El presidente ucraniano también reclamó nuevas aportaciones al programa PURL, la iniciativa de la OTAN para coordinar fondos destinados a comprar armas estadounidenses para Ucrania. La lógica es clara: Washington aporta capacidad industrial, Europa aporta financiación y Kiev recibe armamento con mayor previsibilidad. Sobre el papel, el mecanismo ordena la ayuda. En la práctica, su eficacia depende de la rapidez con la que los aliados comprometan dinero.

La consecuencia es clara: cada retraso se mide en vidas, no solo en balances presupuestarios. Ucrania necesita transformar la ayuda militar en un flujo industrial estable. No basta con anuncios. Tampoco con paquetes aislados. La guerra ha entrado en una fase en la que la munición, los radares y la defensa antiaérea pesan tanto como las brigadas en el frente.

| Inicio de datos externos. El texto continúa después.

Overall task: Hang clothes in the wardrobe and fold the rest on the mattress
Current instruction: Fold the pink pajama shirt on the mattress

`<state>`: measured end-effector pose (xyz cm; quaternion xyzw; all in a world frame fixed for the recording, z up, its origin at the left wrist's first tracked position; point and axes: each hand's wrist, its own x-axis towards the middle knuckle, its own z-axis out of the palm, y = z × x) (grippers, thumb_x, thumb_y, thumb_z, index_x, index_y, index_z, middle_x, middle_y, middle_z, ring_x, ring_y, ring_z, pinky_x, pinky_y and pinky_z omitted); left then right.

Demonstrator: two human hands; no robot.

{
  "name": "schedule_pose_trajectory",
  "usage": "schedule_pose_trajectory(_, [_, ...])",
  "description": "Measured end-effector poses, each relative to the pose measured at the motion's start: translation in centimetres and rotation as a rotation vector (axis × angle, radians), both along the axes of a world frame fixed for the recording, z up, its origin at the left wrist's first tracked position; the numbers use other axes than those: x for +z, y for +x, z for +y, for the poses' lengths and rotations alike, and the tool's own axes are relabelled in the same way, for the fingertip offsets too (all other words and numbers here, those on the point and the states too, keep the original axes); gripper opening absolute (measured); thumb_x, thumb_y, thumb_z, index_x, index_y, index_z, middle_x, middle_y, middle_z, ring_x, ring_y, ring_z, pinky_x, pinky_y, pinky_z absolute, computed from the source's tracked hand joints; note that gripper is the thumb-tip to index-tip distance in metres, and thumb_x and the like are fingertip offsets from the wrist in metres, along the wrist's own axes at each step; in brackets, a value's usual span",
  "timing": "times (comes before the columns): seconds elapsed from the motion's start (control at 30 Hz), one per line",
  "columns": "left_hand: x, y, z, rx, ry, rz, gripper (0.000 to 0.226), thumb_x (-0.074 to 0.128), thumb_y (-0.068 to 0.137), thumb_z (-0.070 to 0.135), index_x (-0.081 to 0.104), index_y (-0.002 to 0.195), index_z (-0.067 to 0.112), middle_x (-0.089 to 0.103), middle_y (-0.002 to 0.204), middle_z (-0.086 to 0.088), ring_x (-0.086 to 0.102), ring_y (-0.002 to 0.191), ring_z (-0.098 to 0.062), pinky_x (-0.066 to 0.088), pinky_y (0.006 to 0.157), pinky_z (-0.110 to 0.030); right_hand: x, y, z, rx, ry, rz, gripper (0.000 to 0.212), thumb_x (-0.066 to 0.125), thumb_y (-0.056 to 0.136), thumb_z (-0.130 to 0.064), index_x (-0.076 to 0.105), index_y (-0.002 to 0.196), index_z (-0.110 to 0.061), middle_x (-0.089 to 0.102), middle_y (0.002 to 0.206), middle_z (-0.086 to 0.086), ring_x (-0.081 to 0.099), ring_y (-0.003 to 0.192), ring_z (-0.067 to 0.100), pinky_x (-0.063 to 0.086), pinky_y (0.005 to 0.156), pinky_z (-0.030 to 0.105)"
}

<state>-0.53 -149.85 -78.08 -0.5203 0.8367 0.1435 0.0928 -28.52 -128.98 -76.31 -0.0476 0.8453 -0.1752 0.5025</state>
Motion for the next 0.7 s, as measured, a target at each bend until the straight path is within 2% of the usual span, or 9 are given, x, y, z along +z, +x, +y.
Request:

Moscú busca saturar el sistema

La estrategia rusa parece inequívoca: saturar, agotar y obligar a Ucrania a elegir qué protege. Kiev, Járkov, Odesa, Dnipró o las infraestructuras energéticas no pueden estar cubiertas al mismo nivel todo el tiempo. Ese desequilibrio permite a Moscú combinar drones, misiles de crucero y proyectiles balísticos para forzar errores en la defensa.

Este hecho revela una tendencia de fondo. Rusia no necesita destruir completamente el sistema antiaéreo ucraniano; le basta con obligarlo a gastar más rápido de lo que Occidente repone. Si Ucrania intercepta el 80% o el 90% de una oleada, pero el resto alcanza viviendas o subestaciones, el daño político ya está hecho. La guerra se libra también en la contabilidad de interceptores.

La industria como frente decisivo

La petición de licencias para producir Patriot marca un giro relevante. Ucrania ya no pide solo recibir armas, sino participar en su producción. Es un cambio de escala. Durante los primeros meses de la invasión, la prioridad fue sobrevivir. Después, estabilizar el frente. Ahora, el desafío es construir una economía de guerra capaz de sostener años de presión.

El contraste con Rusia resulta claro. Moscú ha adaptado parte de su industria a un ciclo militar prolongado, mientras Ucrania depende todavía de decisiones políticas externas. Si Kiev logra producir componentes antiaéreos o misiles bajo licencia, ganaría autonomía y reduciría tiempos críticos. Si no lo consigue, seguirá expuesta a los calendarios electorales, presupuestarios e industriales de sus socios.

El efecto que viene

El ataque deja una lectura incómoda para Europa. La guerra de Ucrania no se ha congelado. Al contrario, mantiene capacidad de escalada y golpea cada vez más la frontera entre frente militar y vida civil. Trece muertos en una noche no son solo una cifra trágica; son un recordatorio de que la defensa aérea se ha convertido en el gran seguro de vida del Estado ucraniano.

El diagnóstico es inequívoco: sin más sistemas, más interceptores y más producción, Kiev seguirá pagando un precio desproporcionado. La presión de Zelenski apunta ahora a Washington y a las capitales europeas. La pregunta ya no es si Ucrania necesita más defensa aérea. La pregunta es cuánto tiempo tardarán sus aliados en entender que la demora también forma parte del campo de batalla.